RECORDS SUPPLIED: Begin
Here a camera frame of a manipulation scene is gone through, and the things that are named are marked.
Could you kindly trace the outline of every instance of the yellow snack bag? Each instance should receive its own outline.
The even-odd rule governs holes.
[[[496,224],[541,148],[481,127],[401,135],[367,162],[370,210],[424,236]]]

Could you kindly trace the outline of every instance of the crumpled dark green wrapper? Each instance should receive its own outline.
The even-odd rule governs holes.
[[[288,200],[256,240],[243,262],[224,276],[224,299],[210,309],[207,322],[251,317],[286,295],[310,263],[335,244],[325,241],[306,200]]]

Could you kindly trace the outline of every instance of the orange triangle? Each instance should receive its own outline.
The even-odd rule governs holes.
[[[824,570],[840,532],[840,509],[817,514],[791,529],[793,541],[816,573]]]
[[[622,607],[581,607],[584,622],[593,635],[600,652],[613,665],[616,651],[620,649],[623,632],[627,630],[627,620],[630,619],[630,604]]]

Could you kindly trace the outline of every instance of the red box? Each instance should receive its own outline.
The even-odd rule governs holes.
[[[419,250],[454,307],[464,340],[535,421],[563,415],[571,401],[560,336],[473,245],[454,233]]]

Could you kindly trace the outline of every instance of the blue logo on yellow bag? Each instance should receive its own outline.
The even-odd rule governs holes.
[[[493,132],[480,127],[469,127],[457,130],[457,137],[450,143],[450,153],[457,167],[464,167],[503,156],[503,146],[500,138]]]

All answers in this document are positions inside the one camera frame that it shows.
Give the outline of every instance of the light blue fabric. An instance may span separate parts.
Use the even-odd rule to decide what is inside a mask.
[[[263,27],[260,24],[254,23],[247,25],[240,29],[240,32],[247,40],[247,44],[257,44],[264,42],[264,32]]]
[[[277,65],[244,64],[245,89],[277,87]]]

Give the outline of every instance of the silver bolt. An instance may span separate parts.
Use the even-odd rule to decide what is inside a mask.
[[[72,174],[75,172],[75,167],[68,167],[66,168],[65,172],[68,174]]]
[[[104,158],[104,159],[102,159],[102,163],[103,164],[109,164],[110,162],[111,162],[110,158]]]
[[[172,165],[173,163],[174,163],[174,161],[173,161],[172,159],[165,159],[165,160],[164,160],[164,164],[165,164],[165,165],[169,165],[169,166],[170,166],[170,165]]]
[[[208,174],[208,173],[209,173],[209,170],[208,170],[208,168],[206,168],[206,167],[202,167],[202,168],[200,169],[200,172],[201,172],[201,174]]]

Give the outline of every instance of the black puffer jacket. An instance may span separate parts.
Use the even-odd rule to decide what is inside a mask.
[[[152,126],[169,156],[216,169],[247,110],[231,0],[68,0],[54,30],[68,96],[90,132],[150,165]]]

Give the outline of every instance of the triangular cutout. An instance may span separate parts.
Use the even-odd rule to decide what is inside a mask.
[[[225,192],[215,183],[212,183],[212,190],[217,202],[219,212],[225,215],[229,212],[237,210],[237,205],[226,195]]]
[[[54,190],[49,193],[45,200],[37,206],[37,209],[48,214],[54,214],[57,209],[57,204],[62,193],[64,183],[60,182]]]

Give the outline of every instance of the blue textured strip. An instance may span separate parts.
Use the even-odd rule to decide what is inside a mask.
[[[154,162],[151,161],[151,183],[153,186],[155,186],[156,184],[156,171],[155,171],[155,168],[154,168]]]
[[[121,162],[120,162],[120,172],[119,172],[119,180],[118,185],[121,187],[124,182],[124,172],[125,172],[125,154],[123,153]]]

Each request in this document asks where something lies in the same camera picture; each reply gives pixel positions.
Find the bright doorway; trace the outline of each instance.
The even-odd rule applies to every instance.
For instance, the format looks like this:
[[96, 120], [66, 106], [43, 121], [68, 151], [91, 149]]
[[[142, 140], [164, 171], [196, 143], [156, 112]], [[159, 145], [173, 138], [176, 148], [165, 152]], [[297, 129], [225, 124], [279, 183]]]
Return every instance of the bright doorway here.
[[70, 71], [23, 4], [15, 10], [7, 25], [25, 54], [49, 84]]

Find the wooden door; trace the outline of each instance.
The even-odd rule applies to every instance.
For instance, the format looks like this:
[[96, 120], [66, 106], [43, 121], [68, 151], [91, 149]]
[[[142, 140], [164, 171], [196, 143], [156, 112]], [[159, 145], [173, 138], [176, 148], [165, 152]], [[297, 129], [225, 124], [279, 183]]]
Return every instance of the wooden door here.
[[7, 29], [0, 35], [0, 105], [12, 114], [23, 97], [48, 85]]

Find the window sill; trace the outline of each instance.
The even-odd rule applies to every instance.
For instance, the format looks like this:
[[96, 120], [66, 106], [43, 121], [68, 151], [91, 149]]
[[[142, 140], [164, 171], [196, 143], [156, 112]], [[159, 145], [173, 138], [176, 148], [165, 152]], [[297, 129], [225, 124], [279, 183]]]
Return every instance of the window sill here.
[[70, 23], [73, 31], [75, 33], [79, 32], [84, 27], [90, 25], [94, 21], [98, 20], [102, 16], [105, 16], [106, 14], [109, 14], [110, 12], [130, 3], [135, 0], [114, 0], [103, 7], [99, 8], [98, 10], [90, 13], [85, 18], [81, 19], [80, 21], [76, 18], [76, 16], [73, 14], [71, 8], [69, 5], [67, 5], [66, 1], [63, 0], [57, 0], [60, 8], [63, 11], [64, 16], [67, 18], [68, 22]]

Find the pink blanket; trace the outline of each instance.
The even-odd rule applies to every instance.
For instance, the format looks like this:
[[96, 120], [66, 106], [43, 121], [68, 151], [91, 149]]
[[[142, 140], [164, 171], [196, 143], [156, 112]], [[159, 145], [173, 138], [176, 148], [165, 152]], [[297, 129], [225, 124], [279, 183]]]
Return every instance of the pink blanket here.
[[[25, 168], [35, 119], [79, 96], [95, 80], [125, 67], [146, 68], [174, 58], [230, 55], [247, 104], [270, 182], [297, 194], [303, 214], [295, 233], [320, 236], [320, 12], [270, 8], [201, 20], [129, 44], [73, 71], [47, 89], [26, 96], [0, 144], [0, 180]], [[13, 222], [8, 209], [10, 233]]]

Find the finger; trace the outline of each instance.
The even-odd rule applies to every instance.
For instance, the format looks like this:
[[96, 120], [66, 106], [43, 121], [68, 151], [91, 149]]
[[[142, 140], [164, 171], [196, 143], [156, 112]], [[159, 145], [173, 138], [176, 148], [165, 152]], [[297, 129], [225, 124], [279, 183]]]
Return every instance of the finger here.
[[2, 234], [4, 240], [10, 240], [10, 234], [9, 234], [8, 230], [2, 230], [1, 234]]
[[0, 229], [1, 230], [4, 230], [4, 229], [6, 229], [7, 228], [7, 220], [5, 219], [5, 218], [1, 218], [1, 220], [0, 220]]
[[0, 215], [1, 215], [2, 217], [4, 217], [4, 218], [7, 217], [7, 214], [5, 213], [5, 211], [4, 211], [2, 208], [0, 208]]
RECORDS SUPPLIED: End
▶ [TASK REQUIREMENTS]:
Go through the data above and return each line containing the string "positions".

▶ [WRITTEN RESPONSE]:
All answers in this document are positions inside the one camera frame that it shows.
Each request in this document asks where something lies in the same camera picture; each reply gives pixel positions.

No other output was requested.